Matt Bissonnette Interview


After it’s north American premier at the 2006 AFI’s, Matt Bissonnette’s first solo feature, Who Loves The Sun, has been quickly moving through the festival circuit. Featuring endearing performances and a gorgeous lake front location, the film will soon be released theatrically in Canada (hopefully the US too). We had the opportunity to speak with Matt about his adventurous past, how locations can help develop great performances and receiving great news—while in the middle of a lake—on a sinking boat.

You’ve had a pretty colorful background, how did it lead you to filmmaking?

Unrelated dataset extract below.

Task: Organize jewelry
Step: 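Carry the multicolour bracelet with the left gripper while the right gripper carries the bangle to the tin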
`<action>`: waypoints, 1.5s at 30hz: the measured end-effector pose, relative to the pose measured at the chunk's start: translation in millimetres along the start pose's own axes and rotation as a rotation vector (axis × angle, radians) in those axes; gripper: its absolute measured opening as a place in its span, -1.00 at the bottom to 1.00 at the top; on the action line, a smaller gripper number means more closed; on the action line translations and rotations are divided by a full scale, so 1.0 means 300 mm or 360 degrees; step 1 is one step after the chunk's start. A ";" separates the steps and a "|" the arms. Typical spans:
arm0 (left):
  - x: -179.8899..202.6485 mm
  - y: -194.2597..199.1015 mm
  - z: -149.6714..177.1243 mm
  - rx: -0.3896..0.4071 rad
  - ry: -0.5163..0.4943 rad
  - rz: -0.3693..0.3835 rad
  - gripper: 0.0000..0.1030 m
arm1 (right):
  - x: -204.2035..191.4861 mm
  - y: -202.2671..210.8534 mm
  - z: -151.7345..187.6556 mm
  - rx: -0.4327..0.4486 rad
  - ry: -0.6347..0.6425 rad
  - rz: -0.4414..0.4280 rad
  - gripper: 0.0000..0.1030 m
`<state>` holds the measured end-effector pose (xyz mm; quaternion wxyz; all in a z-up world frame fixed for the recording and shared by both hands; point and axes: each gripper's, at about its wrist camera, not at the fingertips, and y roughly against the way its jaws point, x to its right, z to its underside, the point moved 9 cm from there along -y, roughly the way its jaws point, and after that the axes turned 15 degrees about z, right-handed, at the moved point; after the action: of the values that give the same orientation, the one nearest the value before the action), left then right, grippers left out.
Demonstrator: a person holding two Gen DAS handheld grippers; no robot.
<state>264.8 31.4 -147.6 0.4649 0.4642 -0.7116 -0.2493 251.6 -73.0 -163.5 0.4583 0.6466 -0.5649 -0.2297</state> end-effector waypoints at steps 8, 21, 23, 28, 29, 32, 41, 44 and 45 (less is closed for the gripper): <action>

I definitely wasn’t one of these people who were making Super 8 movies when they were nine. I see these kids and they’re like, “I did my first feature when I was twenty-four.” When I was twenty-four, I was sitting on a corner in Bangkok vomiting through my fingers. [laughs] I wasn’t really on that same kind of path.

Artistically, the biggest thing that happened for me, was getting into punk rock with my friends when I was a very young kid. We saw a lot of English bands, were really into the Clash and that kind of stuff. Then we went on to American hardcore and Black Flag, and then into the Replacements, Hüsker Dü, and then started our own bands, and it was that whole kind of 80’s to 90’s punk rock musical education.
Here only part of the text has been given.